We had no authority, very little budget, but loads of attitude, latitude and creativity. We composed and presented Noogler (new Googler) lectures, to introduce the available tools and indoctrinate new hires early, and eventually more engineers had gone through the lectures than hadn’t. We had tech talks from both internal and external speakers. We had Beer & Ice Cream Socials—fun for a while, but not scalable. But what really won people over was the combination of Testing on the Toilet, Test Certified, tool support from Build Tools and Testing Technology, and testing and tools-related Fixits.

TotT is something many folks outside the company know about these days; starting as an offhand joke during a meeting, TotT has become a genuine Google institution since 2006, and is one of the most effective ways to spread ideas, generate discussion, and drive new internal tool adoption within the company. Joe Walnes picked up on the “joke” from the meeting notes and posted the first episode in London with input from Antoine Picard in Mountain View. Ana Ulin in Zurich became the first de-facto TotT “coordinator”, running the show for a year or so and setting the standard for the current operational model of soliciting volunteers to provide content and to distribute each episode throughout Google engineering offices. (Ana, now in Mountain View, told me about a year and a half ago an amusing anecdote about a member of her current team, a TotT distribution volunteer, explaining to her how TotT distribution works when Ana volunteered to fill in one week.)

Let that sink in for a minute: A joke in a meeting in Mountain View became an internationally-coordinated publishing platform throughout Google engineering—and was operated from outside Google headquarters in Mountain View from the start.

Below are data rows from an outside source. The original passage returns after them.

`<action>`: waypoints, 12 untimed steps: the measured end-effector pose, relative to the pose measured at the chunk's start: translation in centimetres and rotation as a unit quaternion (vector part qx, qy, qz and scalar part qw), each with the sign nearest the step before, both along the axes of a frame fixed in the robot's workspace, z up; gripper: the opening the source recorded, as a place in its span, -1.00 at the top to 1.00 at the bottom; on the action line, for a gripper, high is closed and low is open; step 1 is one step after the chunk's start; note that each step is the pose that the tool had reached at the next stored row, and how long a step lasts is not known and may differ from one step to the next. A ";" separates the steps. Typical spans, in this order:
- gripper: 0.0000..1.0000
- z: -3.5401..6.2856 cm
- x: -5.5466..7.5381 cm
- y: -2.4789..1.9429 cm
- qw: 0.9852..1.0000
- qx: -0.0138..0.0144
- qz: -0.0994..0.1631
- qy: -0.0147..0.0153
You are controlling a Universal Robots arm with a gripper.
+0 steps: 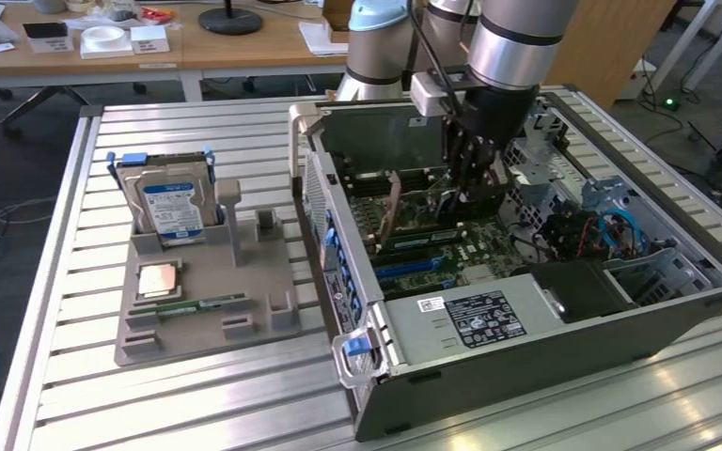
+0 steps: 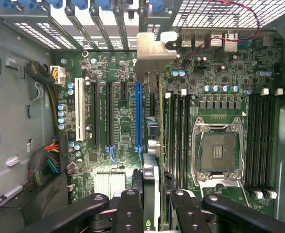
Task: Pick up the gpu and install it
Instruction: 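Insert the gpu into the slot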
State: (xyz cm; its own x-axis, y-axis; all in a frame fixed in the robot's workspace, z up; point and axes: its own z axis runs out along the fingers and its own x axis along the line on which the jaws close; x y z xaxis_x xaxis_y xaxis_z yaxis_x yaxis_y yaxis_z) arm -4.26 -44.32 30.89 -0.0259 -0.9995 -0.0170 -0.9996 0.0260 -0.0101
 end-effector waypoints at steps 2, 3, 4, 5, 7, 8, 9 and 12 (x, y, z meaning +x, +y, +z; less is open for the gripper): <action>0.47 -0.25 -0.1 0.00 1.000 0.000 0.000 0.000; 0.47 -0.31 -0.1 0.00 1.000 0.000 0.000 0.000; 0.47 -0.30 -0.1 0.00 1.000 0.000 0.000 0.000; 0.47 -0.30 -0.1 0.00 1.000 0.000 0.000 0.000; 0.47 -0.30 -0.1 0.00 1.000 0.000 0.000 0.000; 0.47 -0.30 -0.1 0.00 1.000 0.000 0.000 0.000; 0.47 -0.30 -0.1 0.00 1.000 0.000 0.000 0.000; 0.47 -0.31 -0.1 0.01 1.000 0.000 0.000 0.000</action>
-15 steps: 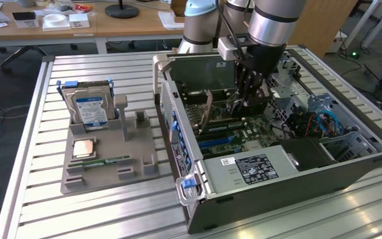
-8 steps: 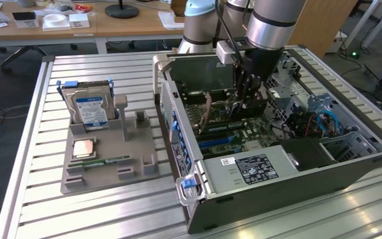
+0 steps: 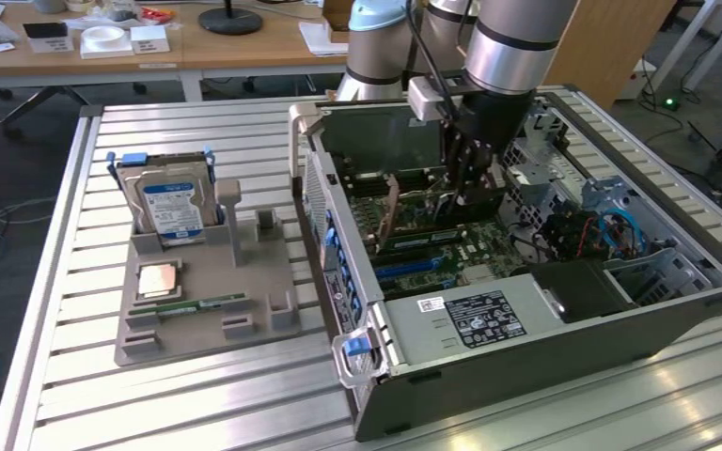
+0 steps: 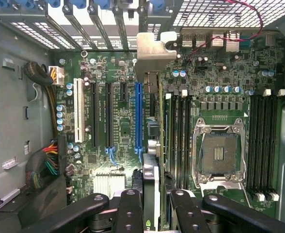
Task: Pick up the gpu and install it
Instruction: 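Insert the gpu into the slot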
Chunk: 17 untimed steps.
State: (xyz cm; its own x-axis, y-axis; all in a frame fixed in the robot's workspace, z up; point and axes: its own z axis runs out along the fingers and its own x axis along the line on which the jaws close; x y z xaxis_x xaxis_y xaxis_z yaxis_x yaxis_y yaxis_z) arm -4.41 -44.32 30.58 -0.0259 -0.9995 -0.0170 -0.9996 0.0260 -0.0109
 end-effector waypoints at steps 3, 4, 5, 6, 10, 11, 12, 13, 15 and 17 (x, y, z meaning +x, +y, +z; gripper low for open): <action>0.47 -0.03 0.0 0.00 1.000 0.000 0.000 0.000; 0.47 -0.05 0.0 0.01 1.000 0.000 0.000 0.000; 0.47 -0.11 0.0 0.01 1.000 0.000 0.000 0.000; 0.47 -0.16 0.0 0.01 1.000 0.000 0.000 0.000; 0.47 -0.30 0.0 0.02 1.000 0.000 0.000 0.000; 0.47 -0.31 0.0 0.02 1.000 0.000 0.000 0.000; 0.47 -0.32 0.0 0.02 1.000 0.000 0.000 0.000; 0.47 -0.32 0.0 0.02 1.000 0.000 0.000 0.000; 0.47 -0.34 0.0 0.03 1.000 0.000 0.000 0.000; 0.47 -0.44 -0.1 0.03 1.000 0.000 0.000 0.000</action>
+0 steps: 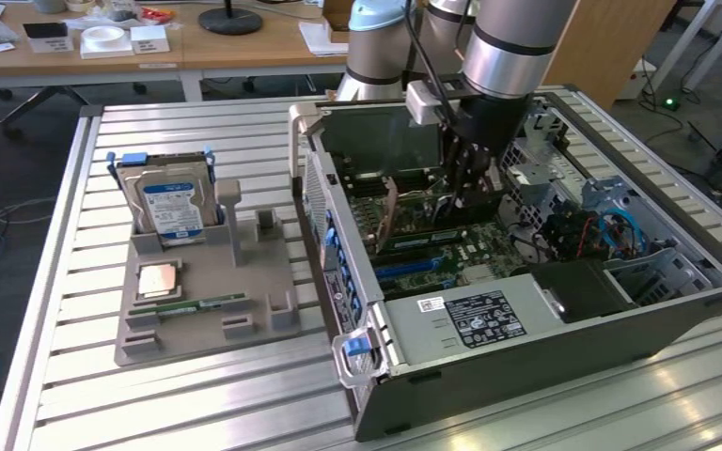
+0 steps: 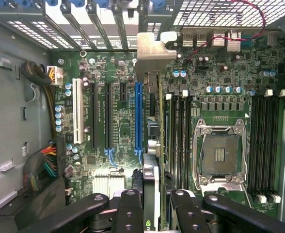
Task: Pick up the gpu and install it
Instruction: 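Insert the gpu into the slot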
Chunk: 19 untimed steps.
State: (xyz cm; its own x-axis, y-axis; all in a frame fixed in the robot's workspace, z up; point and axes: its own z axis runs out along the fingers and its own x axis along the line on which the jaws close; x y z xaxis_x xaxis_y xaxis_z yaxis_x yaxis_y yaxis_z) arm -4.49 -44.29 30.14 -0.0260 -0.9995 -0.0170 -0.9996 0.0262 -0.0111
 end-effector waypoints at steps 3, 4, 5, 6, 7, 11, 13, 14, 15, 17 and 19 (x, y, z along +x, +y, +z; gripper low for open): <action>0.47 -0.19 -0.1 0.00 1.000 0.000 0.000 0.000; 0.47 -0.24 -0.1 0.00 1.000 0.000 0.000 0.000; 0.47 -0.24 -0.1 0.00 1.000 0.000 0.000 0.000; 0.47 -0.25 -0.1 0.00 1.000 0.000 0.000 0.000; 0.47 -0.25 -0.1 0.00 1.000 0.000 0.000 0.000; 0.47 -0.30 -0.1 0.00 1.000 0.000 0.000 0.000; 0.47 -0.30 -0.1 0.00 1.000 0.000 0.000 0.000; 0.47 -0.30 -0.1 0.00 1.000 0.000 0.000 0.000; 0.47 -0.30 -0.1 0.00 1.000 0.000 0.000 0.000; 0.47 -0.30 -0.2 0.00 1.000 0.000 0.000 0.000; 0.47 -0.33 -0.2 0.00 1.000 0.000 0.000 0.000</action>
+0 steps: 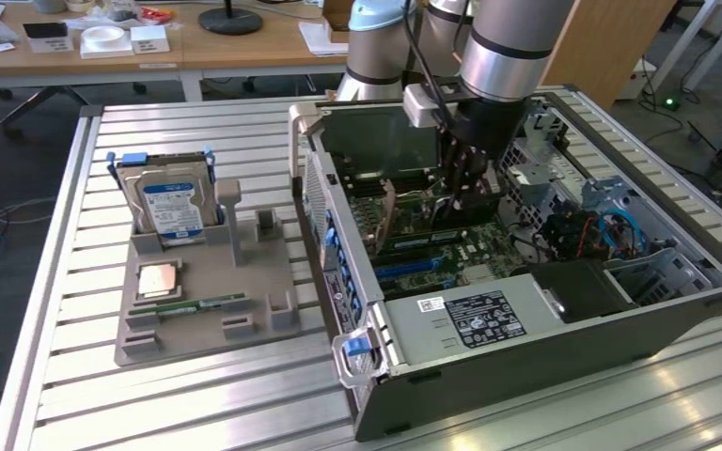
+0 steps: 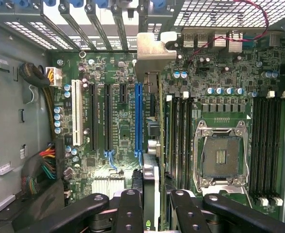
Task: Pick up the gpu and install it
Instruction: 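Insert the gpu into the slot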
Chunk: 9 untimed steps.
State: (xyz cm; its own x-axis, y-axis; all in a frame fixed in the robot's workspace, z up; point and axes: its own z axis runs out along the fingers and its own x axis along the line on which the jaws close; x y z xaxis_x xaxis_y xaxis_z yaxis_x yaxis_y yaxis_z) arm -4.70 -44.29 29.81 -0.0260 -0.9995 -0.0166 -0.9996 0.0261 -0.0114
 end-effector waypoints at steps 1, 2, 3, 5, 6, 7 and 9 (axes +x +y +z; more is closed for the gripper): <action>0.47 -0.02 0.0 0.00 1.000 0.000 0.000 0.000; 0.47 -0.05 0.0 0.01 1.000 0.000 0.000 0.000; 0.47 -0.09 -0.1 0.01 1.000 0.000 0.000 0.000; 0.47 -0.18 -0.1 0.01 1.000 0.000 0.000 0.000; 0.47 -0.22 -0.2 0.01 1.000 0.000 0.000 0.000; 0.47 -0.27 -0.2 0.01 1.000 0.000 0.000 0.000; 0.47 -0.37 -0.4 0.01 1.000 0.000 0.000 -0.001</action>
State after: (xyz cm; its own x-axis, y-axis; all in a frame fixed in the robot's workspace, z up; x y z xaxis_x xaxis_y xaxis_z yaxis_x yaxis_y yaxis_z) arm -5.07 -44.28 29.44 -0.0259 -0.9995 -0.0168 -0.9996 0.0261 -0.0124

That’s the magic of Google Intergroups, and that’s only part of the Grouplet story (though arguably the most visible).

Test Certified was a kind of twelve-step program (without twelve steps, exactly) for getting teams to improve their developer testing practices and test coverage. The Test Mercenaries were a team of full-time engineers usually deployed in pairs to other Google engineering teams to coach them towards improving their testing policies and practices, using Test Certified as a concrete roadmap. Future blog posts will discuss TC and the Test Mercs at length. For now, suffice it to say that TC did its job: Once the Testing Grouplet honed the Test Certified message and convinced the Test Mercenaries and Test Engineering to throw their collective weight behind it, it drove so much discussion, process change and tool development that its policies and practices became essentially standard procedure for most Google engineering teams.

I organized two company-wide Testing Fixits: One on August 3, 2006, and another on March 8, 2007. We did everything we could to get the word out about fixing broken tests and writing new ones, making the event exciting and fun, giving out all kinds of schwag and T-shirts. There was no specific agenda other than that; as such, we raised awareness that developer testing was something that more and more folks were taking seriously, even if not everyone was doing it yet.

Warning: Never, ever, EVER use T-shirts as Fixit schwag. I’ll explain later.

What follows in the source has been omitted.